Canada has had only one Lynching in its history.

And it was done by Americans.

Lynchings, maybe more than other murders, leave ghosts behind and business unfinished that gnaw at the collective mind. The restless memory of the victim issues insistent demands: Recall me. Remember me. Release me. In the United States, there are many in need of this attention; the list of victims from Texas alone numbers almost 500. And though we tend to think of lynchings as a phenomenon of the Deep South, they actually occurred in all but four of the contiguous forty-eight states.

Here’s a statistic: between 1882, when reliable records started to be kept, and 1968, there were 4,743 lynchings recorded in the United States.


In Canada, during this same eighty-six-year period, there was one: Louie Sam’s. Tuskegee University, from whose archives these statistics come, classified 1,297 of the victims as “White” (a figure that includes immigrants and aboriginals, but vastly underestimates the numbers for these groups). No such archives exist in Canada, because there appears to be no need for them


http://walrusmagazine.com/articles/2008.12--the-lynching-of-louie-sam/

Louie Sam (1870? – February 24, 1884) was a Stó:lō youth from native village near Abbotsford, British Columbia who was lynched by an American mob.
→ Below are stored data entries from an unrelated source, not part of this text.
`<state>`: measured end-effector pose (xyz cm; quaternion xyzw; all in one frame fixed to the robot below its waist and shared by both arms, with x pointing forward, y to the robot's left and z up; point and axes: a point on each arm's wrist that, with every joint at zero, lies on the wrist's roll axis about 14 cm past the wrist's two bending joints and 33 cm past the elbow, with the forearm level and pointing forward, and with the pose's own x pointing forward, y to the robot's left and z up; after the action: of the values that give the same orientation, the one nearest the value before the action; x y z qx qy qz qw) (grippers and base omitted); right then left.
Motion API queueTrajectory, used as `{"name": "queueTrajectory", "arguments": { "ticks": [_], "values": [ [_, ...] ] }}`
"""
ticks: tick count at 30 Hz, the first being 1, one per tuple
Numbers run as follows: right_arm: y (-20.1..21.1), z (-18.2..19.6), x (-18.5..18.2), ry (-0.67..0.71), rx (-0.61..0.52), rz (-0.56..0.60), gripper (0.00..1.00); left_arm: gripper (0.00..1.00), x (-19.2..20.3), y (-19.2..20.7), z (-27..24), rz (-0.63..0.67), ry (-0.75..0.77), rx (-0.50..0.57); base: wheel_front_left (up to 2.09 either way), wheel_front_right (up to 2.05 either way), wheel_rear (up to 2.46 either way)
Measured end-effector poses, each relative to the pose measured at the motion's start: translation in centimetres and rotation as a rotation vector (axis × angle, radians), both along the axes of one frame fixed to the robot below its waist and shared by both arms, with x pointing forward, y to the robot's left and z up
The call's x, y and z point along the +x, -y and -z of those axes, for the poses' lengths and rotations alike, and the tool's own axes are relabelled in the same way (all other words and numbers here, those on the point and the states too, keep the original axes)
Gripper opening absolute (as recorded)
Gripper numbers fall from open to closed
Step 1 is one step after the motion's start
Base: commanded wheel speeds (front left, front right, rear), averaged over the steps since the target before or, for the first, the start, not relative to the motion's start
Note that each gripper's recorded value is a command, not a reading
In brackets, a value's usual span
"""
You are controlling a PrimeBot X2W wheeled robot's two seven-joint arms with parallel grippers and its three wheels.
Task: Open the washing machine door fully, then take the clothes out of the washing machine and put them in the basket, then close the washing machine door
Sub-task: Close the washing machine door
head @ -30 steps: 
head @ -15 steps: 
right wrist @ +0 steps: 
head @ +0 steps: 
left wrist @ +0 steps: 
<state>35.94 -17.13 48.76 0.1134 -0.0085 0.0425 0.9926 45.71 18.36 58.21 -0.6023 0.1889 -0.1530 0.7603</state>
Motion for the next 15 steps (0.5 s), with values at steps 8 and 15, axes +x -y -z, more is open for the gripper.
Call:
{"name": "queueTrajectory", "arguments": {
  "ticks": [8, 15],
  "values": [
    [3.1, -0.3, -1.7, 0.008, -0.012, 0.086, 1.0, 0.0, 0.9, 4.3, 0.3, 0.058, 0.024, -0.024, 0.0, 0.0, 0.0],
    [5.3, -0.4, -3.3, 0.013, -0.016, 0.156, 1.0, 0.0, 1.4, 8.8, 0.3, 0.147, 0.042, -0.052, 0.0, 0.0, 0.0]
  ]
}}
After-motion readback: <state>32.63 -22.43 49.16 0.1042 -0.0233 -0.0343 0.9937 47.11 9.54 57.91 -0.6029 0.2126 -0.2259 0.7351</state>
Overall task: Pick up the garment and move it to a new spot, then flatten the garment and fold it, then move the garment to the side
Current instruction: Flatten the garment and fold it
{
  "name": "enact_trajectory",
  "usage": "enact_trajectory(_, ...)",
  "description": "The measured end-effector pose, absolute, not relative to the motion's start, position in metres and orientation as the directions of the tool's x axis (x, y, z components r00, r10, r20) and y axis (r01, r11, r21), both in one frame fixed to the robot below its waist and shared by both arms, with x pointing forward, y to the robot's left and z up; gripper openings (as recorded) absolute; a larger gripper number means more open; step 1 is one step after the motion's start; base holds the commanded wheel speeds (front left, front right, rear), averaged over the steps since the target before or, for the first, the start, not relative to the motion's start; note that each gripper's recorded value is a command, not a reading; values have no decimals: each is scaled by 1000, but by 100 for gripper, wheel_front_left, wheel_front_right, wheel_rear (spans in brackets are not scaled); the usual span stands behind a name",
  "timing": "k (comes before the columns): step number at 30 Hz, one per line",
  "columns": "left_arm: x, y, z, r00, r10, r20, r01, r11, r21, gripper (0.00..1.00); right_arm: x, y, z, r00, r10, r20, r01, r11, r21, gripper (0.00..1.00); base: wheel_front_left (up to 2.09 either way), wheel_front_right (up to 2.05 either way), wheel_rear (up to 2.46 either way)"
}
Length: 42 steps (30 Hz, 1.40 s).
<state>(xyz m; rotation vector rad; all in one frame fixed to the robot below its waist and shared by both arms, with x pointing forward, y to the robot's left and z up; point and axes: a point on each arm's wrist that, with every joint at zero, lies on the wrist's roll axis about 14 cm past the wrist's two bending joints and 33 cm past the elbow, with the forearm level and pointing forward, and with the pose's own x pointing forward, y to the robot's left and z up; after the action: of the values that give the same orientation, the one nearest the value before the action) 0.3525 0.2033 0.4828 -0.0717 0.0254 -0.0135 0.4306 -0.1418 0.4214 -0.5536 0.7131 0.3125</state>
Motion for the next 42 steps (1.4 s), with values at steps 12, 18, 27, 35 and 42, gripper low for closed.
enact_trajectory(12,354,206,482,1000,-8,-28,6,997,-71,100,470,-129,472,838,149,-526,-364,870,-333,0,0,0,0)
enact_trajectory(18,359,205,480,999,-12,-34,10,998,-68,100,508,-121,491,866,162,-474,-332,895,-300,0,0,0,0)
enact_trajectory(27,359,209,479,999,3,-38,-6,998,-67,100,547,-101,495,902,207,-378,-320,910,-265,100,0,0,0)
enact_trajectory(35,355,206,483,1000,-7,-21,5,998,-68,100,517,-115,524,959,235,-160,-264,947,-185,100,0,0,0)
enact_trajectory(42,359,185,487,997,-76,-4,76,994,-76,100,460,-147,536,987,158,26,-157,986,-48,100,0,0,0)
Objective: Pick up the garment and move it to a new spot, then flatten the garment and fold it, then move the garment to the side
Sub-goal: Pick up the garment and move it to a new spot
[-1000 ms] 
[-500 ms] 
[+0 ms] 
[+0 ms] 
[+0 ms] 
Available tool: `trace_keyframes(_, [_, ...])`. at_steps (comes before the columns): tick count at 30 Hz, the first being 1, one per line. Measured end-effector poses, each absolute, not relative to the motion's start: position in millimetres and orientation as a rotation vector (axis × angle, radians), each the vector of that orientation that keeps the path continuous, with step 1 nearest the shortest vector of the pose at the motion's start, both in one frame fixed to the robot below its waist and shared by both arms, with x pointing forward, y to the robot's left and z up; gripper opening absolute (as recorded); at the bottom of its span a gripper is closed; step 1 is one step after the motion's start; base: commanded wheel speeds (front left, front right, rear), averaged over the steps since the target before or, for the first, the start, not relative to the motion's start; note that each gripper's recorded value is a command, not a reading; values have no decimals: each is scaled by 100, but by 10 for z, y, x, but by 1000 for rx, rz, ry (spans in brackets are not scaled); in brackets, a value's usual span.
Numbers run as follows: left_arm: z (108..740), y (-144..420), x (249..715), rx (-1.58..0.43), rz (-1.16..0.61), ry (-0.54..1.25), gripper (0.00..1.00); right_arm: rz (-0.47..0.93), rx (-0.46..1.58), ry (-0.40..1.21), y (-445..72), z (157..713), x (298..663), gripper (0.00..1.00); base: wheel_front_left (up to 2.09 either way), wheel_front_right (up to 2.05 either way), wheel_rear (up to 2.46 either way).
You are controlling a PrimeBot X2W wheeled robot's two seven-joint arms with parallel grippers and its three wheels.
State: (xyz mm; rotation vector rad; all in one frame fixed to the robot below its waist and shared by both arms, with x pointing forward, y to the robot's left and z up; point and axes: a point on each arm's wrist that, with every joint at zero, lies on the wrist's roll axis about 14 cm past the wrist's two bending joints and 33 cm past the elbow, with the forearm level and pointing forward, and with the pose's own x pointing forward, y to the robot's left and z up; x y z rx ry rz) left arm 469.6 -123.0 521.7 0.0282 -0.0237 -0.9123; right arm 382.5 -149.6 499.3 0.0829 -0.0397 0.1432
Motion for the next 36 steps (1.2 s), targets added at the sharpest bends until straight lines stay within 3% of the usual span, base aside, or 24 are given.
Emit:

Sam was 14 at the time these events occurred. He had been accused of the murder of James Bell, a shopkeeper in Nooksack (today Whatcom County, Washington). The people of his band, today the Sumas First Nation at Kilgard turned him over to the B.C. government to settle the matter.

Following this, an angry mob crossed the border into Canada on February 24 and captured Sam, who had been in the custody of a B.C. deputy. They then hanged him from a tree close to the U.S. border.

A subsequent investigation by Canadian authorities strongly suggests that Sam was innocent, and that the likely murderers were two white Americans who were leaders of the lynch mob. They were William Osterman, the Nooksack telegraph operator who took over Bell's business, and David Harkness, who at the time of Bell's murder was living with Bell's estranged wife. Neither man was ever prosecuted.